June 20, 2016

# Split down the middle – Using the polls to forecast the likelihood of Brexit

Pollsters have come in for a lot of stick since the last election. How did they get it so wrong? Was it that their sample sizes were too small, that their interviewing methods were biased or their re-weighting wonky. Maybe, more simply, people just don’t tell them the truth about how they will vote – or even know themselves. Of course, it’s not just the pollsters that can confuse people. Through their scientific fog seeps the spin – the latest poll, the trend, the momentum, the editors desire to influence.

But, if we are trying to figure out whether the UK will ‘Brexit’ this week, the trouble is all we have is the polls. So how do we screw as much useful information out of them as possible?

Well one way is to use Bayesian methods.

The headline polls have shown “Brexit” steadily erode the “Remain” lead, particularly since the campaign began in earnest. The chart shows the “Remain” lead over the last two and a half years with larger dots representing more precise estimates.

Source: Financial Times

But is this a trend or momentum? How can we aggregate polls from different companies, using different methods and sample sizes, to make a coherent forecast for 23rd June?

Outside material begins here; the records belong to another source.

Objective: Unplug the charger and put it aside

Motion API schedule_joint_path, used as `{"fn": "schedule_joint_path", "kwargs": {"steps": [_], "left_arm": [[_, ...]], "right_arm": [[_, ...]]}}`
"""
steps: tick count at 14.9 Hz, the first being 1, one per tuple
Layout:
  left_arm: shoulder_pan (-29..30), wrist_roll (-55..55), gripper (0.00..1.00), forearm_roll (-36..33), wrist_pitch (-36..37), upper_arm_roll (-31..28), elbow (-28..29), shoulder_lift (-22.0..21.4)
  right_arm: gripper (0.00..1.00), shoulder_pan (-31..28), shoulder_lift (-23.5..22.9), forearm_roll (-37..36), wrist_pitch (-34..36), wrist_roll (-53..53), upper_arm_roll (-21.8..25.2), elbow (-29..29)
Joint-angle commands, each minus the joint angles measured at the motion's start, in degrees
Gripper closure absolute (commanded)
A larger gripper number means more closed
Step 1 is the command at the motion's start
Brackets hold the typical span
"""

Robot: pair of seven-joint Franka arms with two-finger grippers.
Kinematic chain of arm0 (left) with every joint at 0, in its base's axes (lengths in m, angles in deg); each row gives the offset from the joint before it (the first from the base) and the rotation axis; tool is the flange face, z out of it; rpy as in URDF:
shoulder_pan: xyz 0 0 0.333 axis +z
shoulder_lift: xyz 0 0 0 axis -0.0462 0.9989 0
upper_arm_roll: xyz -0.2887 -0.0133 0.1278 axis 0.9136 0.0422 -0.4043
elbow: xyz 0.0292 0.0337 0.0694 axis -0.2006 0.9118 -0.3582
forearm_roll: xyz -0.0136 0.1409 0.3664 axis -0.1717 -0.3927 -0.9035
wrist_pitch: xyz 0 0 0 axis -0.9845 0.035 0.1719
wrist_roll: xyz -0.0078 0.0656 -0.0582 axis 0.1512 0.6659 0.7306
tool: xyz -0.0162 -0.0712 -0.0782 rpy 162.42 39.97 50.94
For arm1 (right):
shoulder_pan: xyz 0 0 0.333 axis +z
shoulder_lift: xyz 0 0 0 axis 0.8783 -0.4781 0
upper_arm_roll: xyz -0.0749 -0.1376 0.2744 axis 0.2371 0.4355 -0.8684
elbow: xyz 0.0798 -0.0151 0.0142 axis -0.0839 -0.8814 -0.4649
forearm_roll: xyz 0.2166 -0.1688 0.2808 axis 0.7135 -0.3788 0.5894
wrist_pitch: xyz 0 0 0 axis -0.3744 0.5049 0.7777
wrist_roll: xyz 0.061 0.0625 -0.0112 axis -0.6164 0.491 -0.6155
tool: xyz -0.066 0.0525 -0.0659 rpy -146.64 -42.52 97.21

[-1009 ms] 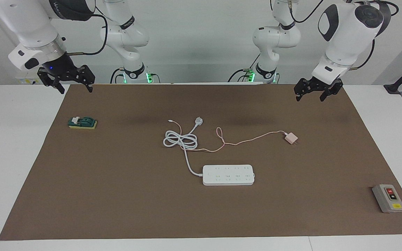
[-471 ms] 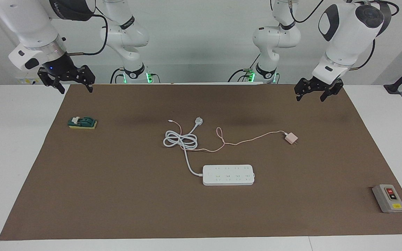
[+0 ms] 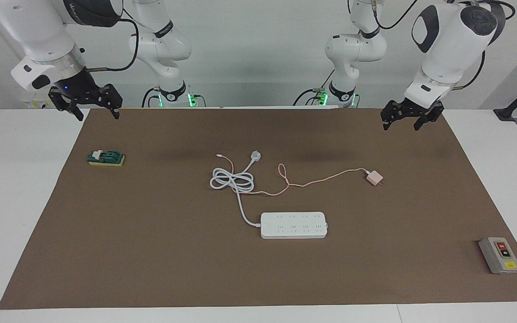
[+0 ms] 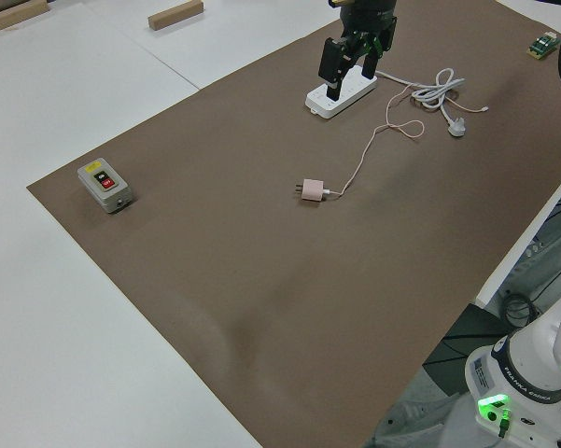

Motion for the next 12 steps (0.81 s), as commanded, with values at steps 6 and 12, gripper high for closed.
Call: {"fn": "schedule_joint_path", "kwargs": {"steps": [6,12], "left_arm": [[0.2,-1.0,0.0,0.2,-0.1,-0.1,-0.6,0.0],[0.3,-1.0,0.0,0.2,-0.1,-0.1,-0.6,0.0]], "right_arm": [[0.0,-0.6,0.7,0.4,-0.1,1.2,-0.7,-0.8],[0.0,-0.7,0.8,0.4,0.0,1.0,-0.7,-1.1]]}}
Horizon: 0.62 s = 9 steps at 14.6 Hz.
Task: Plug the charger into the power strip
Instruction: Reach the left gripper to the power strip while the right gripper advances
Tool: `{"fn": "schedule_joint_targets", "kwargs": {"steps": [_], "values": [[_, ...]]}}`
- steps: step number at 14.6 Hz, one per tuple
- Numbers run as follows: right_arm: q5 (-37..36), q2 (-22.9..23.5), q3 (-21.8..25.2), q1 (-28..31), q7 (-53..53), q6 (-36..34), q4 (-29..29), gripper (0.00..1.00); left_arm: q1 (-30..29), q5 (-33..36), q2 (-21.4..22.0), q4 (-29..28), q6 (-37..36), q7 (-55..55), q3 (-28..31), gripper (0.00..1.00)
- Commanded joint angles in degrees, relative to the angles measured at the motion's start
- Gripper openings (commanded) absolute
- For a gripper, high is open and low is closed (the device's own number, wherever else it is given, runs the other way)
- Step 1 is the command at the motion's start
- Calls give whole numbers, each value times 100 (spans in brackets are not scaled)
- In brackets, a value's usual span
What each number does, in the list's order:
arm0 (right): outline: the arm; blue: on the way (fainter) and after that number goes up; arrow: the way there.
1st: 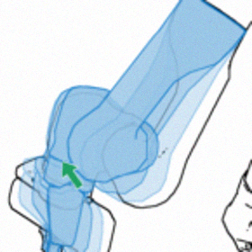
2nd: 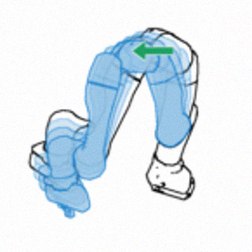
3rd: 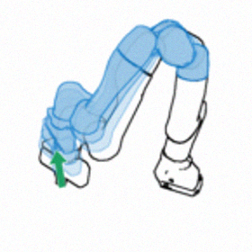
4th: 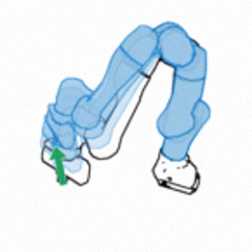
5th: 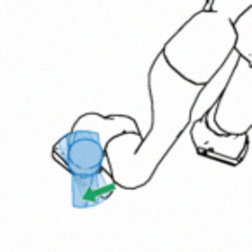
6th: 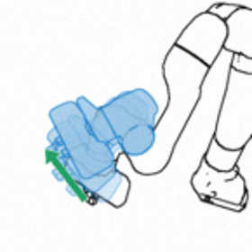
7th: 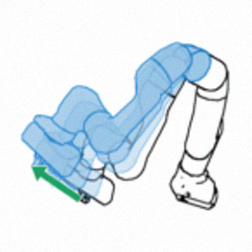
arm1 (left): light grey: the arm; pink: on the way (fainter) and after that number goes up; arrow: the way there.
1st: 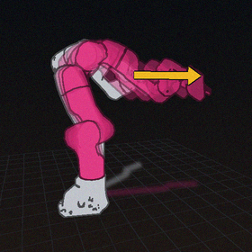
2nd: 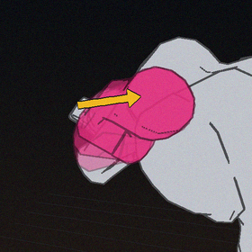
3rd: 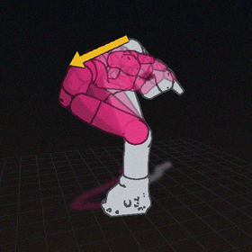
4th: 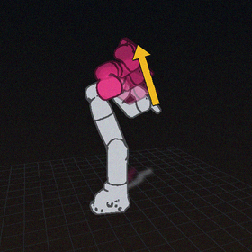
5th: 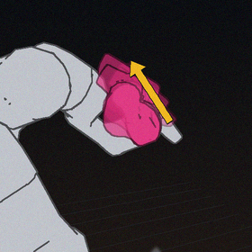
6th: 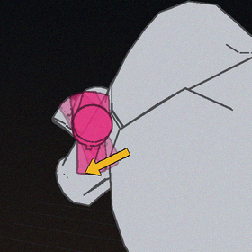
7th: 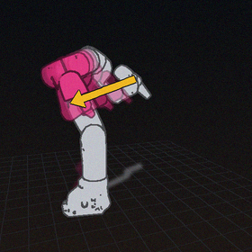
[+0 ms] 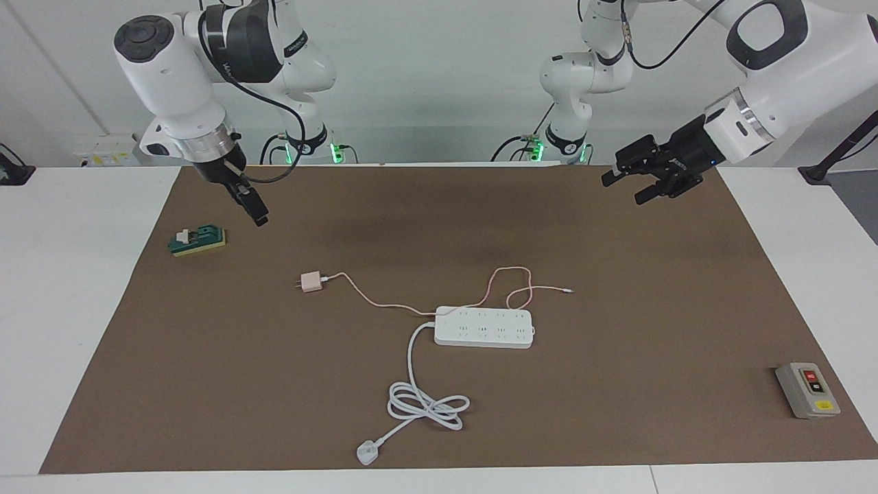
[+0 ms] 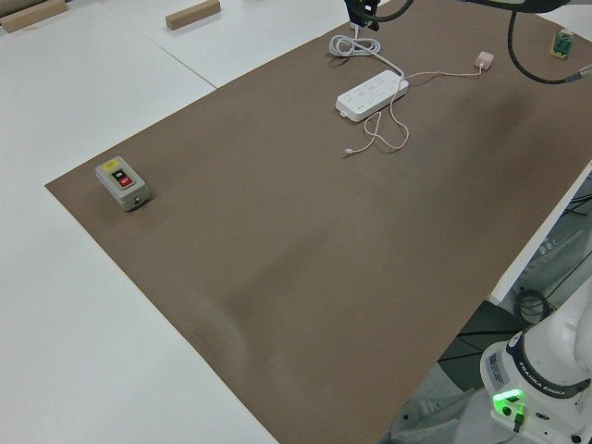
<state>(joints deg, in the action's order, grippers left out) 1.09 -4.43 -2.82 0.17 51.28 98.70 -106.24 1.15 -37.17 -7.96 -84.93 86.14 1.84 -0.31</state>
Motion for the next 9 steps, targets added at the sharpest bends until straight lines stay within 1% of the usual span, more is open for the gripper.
{"fn": "schedule_joint_targets", "kwargs": {"steps": [1, 3, 4, 6, 7, 9], "values": [[93, -216, -34, -17, 232, 158, -265, 100, 0, -771, -354, 100, 297, 70, 22, 100], [93, -190, -34, -140, 565, 167, -257, 100, 78, -1343, -381, -259, 841, 342, 22, 100], [93, -103, -34, -184, 776, 211, -256, 100, 87, -1650, -416, -409, 1061, 578, 22, 100], [355, 239, -26, -167, 884, 490, -256, 100, 87, -2266, -565, -568, 1116, 975, 48, 100], [418, 328, -26, -167, 962, 614, -265, 100, 87, -2504, -575, -734, 1142, 1072, 40, 100], [419, 434, -34, -167, 1593, 747, -291, 100, 105, -3206, -575, -1068, 1221, 1606, 22, 100]]}}
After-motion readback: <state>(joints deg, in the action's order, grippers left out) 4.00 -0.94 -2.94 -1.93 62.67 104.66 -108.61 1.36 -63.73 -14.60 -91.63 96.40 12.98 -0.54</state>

One way is to use Bayesian State Space model (see Simon Jackman http://jackman.stanford.edu/papers/). The idea is that there is an underlying, latent public opinion that is sampled by the published polls. These polls differ not only in what they tell us about this underlying latent preference, but also in their quality (eg the sample size and the methodology). So the model is weighted to take greater account of the more reliable polls. The underlying preference evolves over time.

More specifically

• $$\mu_{t} \sim N(\mu_{t-1},\sigma)$$ The latent public opinion, expressed as the lead for remain, is a normally distributed random walk, where sigma is estimated from the data. The underlying preference is estimated for each day since 1st Jan 2014.
• $$lead_{t,i} \sim N(\mu_{t} + pollster_{i}, \sigma_{lead, i,t})$$ The model is measured against the polled lead for remain at time t for pollster i. This approach can measure the bias for each pollster.

The model is estimated using stan and the code is available on github here.

The chart shows how the model can unpick the underlying lead, day by day, that is most consistent with the polls. There is still a lot of daily volatility, reflecting how close the race is, how different the polls have been and that this is a model of the ‘lead’ (which is twice as volatile as the share of vote).

Estimate of the underlying trend

There are systematic ‘biases’ from each pollster’s methodology to either ‘Brexit’ or ‘Remain’. For example, IPSOS MORI are biased toward ‘Remain’ and YouGov toward ‘Brexit’ This might be the sample method, re-weighting calculations etc. This is one of the reasons it is hard just eyeball the raw poll averages. A trend can appear just because of a sequence of pollsters.

Estimate of ‘Pollster Bias

Putting this together we can forecast the last few days of the campaign. Of course, this requires the assumption that ‘everything else remains the same’ – which is the most improbable thing of all!

So this simple model reckons that, as of Sunday 19th June, there is 66% chance of a ‘Remain’ victory on 23rd June with the average lead being 3%pts.